**What the task requires**. Every line of the material below in which "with" shows up is to be located and copied.

**Data block**.
▽

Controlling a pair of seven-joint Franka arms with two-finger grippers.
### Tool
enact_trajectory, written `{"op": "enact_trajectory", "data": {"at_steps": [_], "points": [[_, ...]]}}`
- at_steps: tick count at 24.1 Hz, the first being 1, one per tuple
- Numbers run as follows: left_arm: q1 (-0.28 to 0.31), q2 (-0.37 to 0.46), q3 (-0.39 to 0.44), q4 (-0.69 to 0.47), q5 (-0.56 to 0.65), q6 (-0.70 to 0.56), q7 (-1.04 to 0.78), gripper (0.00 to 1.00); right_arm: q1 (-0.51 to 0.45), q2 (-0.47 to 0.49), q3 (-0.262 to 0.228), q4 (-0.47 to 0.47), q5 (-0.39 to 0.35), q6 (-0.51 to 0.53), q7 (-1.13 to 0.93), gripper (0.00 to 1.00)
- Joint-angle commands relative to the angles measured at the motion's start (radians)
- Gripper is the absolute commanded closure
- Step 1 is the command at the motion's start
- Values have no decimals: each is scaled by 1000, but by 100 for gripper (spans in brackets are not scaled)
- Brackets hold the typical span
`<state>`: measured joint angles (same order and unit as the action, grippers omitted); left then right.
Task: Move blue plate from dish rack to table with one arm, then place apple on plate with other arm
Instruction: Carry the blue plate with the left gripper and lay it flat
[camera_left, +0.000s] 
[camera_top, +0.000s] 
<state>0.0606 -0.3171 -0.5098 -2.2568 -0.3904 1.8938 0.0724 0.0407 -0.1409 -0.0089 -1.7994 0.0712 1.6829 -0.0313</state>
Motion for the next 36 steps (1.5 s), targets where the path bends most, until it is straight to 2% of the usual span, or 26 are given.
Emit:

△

**Solution below**.
Controlling a pair of seven-joint Franka arms with two-finger grippers.
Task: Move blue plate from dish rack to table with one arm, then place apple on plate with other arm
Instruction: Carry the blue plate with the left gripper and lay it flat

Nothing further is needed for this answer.